Delivering stem cells by post means more effective global treatment
11 December 2012
Findings from a new University of Reading study could lead to cheaper (note 1), wider and more effective stem cell research and treatment of disease.
The researchers found that stem cells (note 2), which are typically frozen using dry ice or liquid nitrogen, could be stored using a semi-permeable hydrogel at room temperature. Not only was the method cheaper than current cryogenic processes, it even meant that stem cells could be sent between labs in the post. Crucially, it also allows the cells to be used immediately on arrival.
Stem cells and cell-based therapy hold enormous potential for the future treatment of illnesses, from cancer to heart disease. However a number of challenges must be met before this promising approach can become a reality. One such hurdle is how to store and transport the cells from the manufacturer to the patient, as current cryogenic solutions are technically challenging and expensive.

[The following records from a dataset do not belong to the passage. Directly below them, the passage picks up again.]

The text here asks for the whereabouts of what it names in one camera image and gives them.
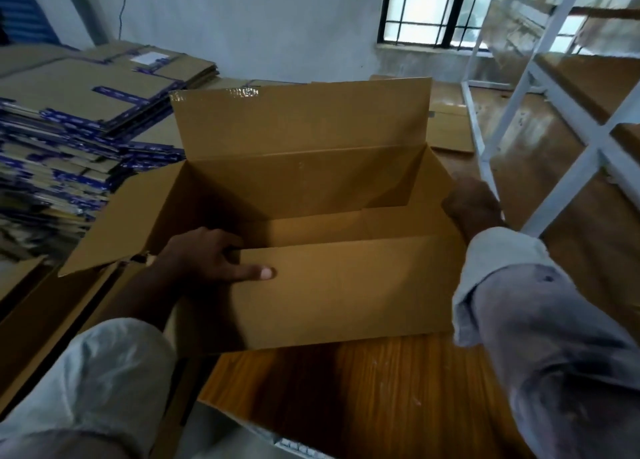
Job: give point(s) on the brown cardboard box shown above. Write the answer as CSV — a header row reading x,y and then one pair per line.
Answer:
x,y
320,119
450,129

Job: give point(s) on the wooden table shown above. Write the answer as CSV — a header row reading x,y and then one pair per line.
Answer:
x,y
380,404

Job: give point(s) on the assembled boxes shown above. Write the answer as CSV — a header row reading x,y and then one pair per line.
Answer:
x,y
50,324

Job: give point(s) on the blue roller shutter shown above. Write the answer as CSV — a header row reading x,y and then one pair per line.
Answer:
x,y
22,9

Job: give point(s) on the person's light grey shirt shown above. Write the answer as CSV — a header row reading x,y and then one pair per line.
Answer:
x,y
560,344

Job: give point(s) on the person's left forearm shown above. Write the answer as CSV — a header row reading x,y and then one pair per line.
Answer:
x,y
140,294

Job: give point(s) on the black framed window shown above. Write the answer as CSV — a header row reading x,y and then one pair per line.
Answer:
x,y
420,9

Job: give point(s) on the person's left hand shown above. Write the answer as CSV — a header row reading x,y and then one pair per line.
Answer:
x,y
205,259

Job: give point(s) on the person's right hand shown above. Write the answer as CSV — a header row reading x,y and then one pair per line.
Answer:
x,y
475,209

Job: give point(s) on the white metal shelf rack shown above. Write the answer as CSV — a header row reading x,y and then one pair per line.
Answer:
x,y
560,189

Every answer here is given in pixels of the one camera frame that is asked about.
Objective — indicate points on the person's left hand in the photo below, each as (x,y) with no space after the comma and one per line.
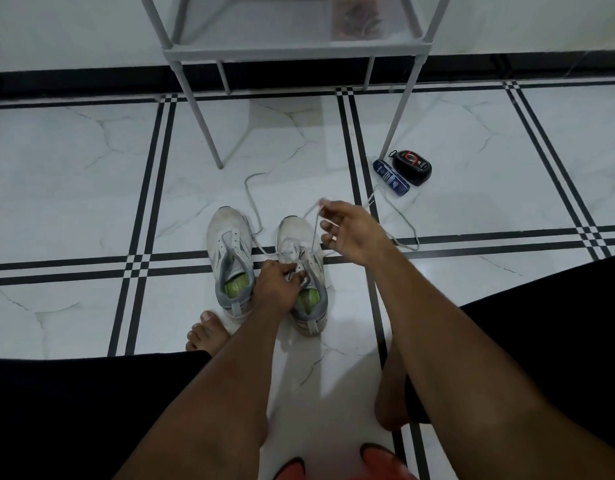
(275,292)

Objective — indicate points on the person's right hand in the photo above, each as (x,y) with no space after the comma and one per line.
(357,234)

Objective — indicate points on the grey white shoelace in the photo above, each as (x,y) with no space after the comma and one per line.
(251,199)
(405,222)

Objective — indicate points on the white grey sneaker shoe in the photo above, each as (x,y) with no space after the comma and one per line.
(292,229)
(225,224)

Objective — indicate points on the clear container with red lid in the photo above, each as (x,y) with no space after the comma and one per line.
(336,32)

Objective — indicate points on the clear box with red lid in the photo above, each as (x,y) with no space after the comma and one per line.
(360,19)

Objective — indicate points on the person's right forearm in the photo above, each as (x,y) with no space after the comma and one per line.
(487,374)

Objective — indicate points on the person's left forearm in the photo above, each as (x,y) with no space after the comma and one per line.
(212,399)

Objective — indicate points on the person's left foot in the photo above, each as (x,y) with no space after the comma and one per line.
(207,334)

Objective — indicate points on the person's right leg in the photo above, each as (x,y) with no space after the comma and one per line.
(392,394)

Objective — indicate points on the grey metal shelf rack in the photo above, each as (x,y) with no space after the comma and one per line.
(297,52)

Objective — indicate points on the black oval polish bottle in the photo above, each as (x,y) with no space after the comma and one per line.
(412,168)

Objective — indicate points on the black shorts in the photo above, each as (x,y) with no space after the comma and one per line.
(547,324)

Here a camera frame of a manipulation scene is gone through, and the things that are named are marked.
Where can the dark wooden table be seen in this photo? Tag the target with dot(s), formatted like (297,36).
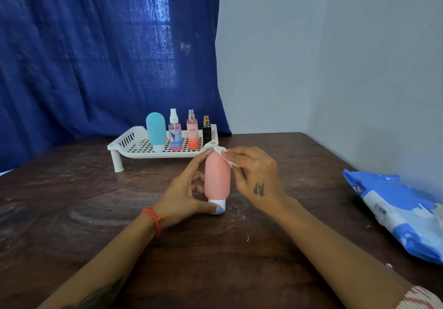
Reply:
(214,267)

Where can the pink squeeze bottle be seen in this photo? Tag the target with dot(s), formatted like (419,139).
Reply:
(217,180)

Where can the patterned right sleeve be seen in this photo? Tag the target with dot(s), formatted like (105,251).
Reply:
(420,300)

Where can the black perfume bottle gold cap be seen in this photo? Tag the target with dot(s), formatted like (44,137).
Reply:
(207,130)

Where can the person's left hand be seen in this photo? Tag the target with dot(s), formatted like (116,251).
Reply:
(180,198)

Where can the person's left forearm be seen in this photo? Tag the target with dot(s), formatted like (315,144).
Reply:
(100,270)

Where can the teal squeeze bottle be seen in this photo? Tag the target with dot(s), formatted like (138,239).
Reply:
(156,129)

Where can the pink spray bottle white cap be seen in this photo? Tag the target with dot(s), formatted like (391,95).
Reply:
(175,134)

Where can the blue white wet wipes pack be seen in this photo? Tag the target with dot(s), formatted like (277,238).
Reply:
(391,208)

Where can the white wet wipe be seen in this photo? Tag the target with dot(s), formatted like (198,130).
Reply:
(221,153)

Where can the white perforated plastic rack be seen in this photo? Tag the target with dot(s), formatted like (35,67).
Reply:
(135,146)

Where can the person's right hand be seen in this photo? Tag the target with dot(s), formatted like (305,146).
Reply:
(259,180)

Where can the dark blue curtain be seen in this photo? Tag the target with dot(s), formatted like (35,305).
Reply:
(93,49)

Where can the orange spray bottle silver cap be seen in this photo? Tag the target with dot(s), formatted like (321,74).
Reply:
(192,132)

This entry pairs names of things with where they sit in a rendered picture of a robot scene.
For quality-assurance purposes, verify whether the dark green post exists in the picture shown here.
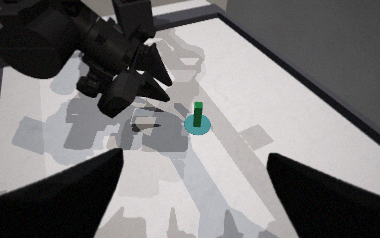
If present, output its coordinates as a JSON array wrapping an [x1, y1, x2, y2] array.
[[193, 102, 203, 127]]

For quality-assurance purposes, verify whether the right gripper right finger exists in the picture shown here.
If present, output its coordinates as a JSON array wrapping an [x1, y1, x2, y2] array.
[[266, 153, 380, 238]]

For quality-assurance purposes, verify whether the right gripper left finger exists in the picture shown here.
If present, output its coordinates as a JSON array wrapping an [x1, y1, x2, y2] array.
[[0, 148, 124, 238]]

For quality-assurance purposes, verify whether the cyan circle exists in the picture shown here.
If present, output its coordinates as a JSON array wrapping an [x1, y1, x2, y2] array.
[[184, 114, 211, 135]]

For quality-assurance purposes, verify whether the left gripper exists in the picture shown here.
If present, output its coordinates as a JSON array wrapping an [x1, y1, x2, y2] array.
[[78, 17, 173, 119]]

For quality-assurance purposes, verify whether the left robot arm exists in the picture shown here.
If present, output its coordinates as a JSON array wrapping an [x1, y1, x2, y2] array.
[[0, 0, 114, 98]]

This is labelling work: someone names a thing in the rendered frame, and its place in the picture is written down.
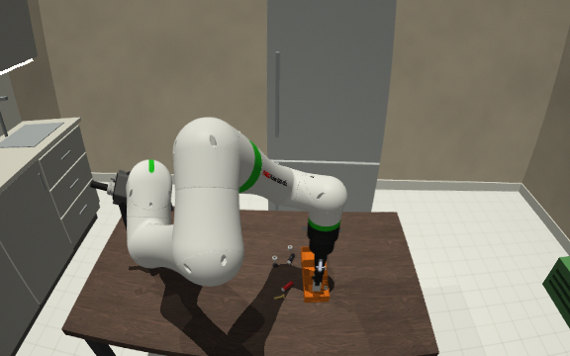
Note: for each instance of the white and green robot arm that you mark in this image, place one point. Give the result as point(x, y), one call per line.
point(209, 157)

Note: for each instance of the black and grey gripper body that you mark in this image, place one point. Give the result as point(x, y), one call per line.
point(321, 250)

Dr Che Connon, from the University's Department of Pharmacy, led the Biotechnology & Biological Sciences Research Council (BBSRC) funded study.
He said: "Cryogenic shipment of cells represents a significant challenge for companies working in the area of cell therapy and regenerative medicine. However we found that stem cells stored in hydrogels maintained a survival rate of 80% which compared favourably to current transport solutions. Importantly this method also allows the cells to be delivered by standard post (via secure delivery), significantly reducing transport costs which currently run far in excess of cell manufacture.
"Our discovery will allow scientists and surgeons across the globe to have immediate access to therapeutic-quality stem cells but without the costly infrastructure needed by specialist hospitals. Hydrogels provide a simple and effective means of supplying stem cells. This opens up the potential use of cell-based treatments to local or poor communities world-wide."
Cryogenic storage and delivery also adjusts the state of stem cells. Transportation by hydrogel solves this problem.
"Once released from hydrogel storage the cells were found to be unaltered unlike those released following cryopreservation," added Dr Connon. "This means the cells did not require any further costly optimisation or acclimatisation before use."
Dr Connon has just been awarded a grant to £735k by the BBSRC which will enable him to work in collaboration with the bioprocessing community and scale up the hydrogel encapsulation approach to industrially relevant levels.
This project was funded via the Bioprocessing Research Industry Club (BRIC), a partnership between BBSRC, EPSRC and a consortium of leading companies to support innovative bioprocess-related research, including that needed for the manufacture of complex biopharmaceuticals.
Notes to editors
- at a lab/research scale, a single hydrogel will cost less than 1p (plus post and packaging), whereas shipment on dry ice costs about £50
- Human mesenchymal stem cell (hMSC) and mouse embryonic stem cells (mESC)
Novel alternative to cryo-preservation for the short- term storage of stem cells for use in cell therapy using alginate encapsulation was published in the journal Tissue Engineering.
About the University of Reading
The University of Reading is ranked among the top 1% of universities in the world (THE World University Rankings 2012) and is one of the UK's top research-intensive universities. The University is ranked in the top 20 for the number of awards it received from research councils for 2010/11. www.reading.ac.uk
BBSRC invests in world-class bioscience research and training on behalf of the UK public. Our aim is to further scientific knowledge, to promote economic growth, wealth and job creation and to improve quality of life in the UK and beyond.
Funded by Government, and with an annual budget of around £500M (2012-2013), we support research and training in universities and strategically funded institutes. BBSRC research and the people we fund are helping society to meet major challenges, including food security, green energy and healthier, longer lives. Our investments underpin important UK economic sectors, such as farming, food, industrial biotechnology and pharmaceuticals.